__WHAT NEEDS TO BE DONE__. Word for word, set down every line of the entries below from the line with "How far apart" to the line with "In the picture", including both, and no other line.

__INFORMATION PROVIDED__.
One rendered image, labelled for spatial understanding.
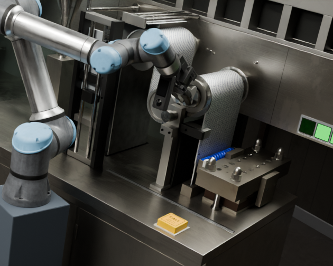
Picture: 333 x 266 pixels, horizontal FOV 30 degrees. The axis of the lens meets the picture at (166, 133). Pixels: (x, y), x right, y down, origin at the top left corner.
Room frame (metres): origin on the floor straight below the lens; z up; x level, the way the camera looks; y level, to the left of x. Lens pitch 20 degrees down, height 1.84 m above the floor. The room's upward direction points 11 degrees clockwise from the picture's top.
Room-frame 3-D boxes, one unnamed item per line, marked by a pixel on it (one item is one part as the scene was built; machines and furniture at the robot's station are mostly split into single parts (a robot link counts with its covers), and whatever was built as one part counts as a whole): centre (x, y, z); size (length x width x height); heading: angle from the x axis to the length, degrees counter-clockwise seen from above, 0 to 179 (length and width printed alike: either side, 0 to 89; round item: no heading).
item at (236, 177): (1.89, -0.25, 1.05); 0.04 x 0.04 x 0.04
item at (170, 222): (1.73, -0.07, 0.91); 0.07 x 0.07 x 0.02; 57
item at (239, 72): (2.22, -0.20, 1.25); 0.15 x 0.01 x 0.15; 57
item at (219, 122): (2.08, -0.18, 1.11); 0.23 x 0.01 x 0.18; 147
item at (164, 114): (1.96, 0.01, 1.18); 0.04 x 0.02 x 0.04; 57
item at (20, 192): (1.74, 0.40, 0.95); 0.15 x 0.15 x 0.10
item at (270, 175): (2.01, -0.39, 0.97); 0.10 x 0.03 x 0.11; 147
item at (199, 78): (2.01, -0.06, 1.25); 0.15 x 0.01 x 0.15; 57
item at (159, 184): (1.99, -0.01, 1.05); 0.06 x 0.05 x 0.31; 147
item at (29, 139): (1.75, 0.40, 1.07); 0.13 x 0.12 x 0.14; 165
* * *
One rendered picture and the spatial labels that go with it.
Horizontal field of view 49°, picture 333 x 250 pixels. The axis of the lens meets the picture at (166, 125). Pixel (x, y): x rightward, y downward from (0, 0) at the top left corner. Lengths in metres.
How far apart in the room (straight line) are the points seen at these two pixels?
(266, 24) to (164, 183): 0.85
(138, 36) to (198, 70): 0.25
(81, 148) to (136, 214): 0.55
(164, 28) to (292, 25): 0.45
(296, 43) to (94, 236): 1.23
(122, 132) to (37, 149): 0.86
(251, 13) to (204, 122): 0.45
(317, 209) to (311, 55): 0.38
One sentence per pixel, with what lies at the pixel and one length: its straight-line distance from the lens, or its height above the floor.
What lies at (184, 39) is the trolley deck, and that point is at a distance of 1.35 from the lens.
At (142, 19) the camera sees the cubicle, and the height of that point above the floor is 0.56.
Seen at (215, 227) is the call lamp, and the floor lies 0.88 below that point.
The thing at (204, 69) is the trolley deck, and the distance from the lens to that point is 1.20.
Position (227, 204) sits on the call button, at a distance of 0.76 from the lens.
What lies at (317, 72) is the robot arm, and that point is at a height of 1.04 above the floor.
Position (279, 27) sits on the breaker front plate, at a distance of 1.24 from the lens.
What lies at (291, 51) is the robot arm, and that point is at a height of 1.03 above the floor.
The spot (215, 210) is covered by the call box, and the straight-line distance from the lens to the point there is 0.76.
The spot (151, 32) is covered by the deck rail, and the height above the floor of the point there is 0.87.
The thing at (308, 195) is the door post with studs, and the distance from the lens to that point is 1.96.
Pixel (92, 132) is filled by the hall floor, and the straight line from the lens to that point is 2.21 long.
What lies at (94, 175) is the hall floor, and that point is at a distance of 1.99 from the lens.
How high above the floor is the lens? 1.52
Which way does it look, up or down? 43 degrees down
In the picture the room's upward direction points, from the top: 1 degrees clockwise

__WRITTEN SOLUTION__.
How far apart in the room (straight line) are the points seen at these two pixels?
(266, 24) to (164, 183): 0.85
(138, 36) to (198, 70): 0.25
(81, 148) to (136, 214): 0.55
(164, 28) to (292, 25): 0.45
(296, 43) to (94, 236): 1.23
(122, 132) to (37, 149): 0.86
(251, 13) to (204, 122): 0.45
(317, 209) to (311, 55): 0.38
One sentence per pixel, with what lies at the pixel and one length: its straight-line distance from the lens, or its height above the floor.
What lies at (184, 39) is the trolley deck, and that point is at a distance of 1.35 from the lens.
At (142, 19) the camera sees the cubicle, and the height of that point above the floor is 0.56.
Seen at (215, 227) is the call lamp, and the floor lies 0.88 below that point.
The thing at (204, 69) is the trolley deck, and the distance from the lens to that point is 1.20.
Position (227, 204) sits on the call button, at a distance of 0.76 from the lens.
What lies at (317, 72) is the robot arm, and that point is at a height of 1.04 above the floor.
Position (279, 27) sits on the breaker front plate, at a distance of 1.24 from the lens.
What lies at (291, 51) is the robot arm, and that point is at a height of 1.03 above the floor.
The spot (215, 210) is covered by the call box, and the straight-line distance from the lens to the point there is 0.76.
The spot (151, 32) is covered by the deck rail, and the height above the floor of the point there is 0.87.
The thing at (308, 195) is the door post with studs, and the distance from the lens to that point is 1.96.
Pixel (92, 132) is filled by the hall floor, and the straight line from the lens to that point is 2.21 long.
What lies at (94, 175) is the hall floor, and that point is at a distance of 1.99 from the lens.
How high above the floor is the lens? 1.52
Which way does it look, up or down? 43 degrees down
In the picture the room's upward direction points, from the top: 1 degrees clockwise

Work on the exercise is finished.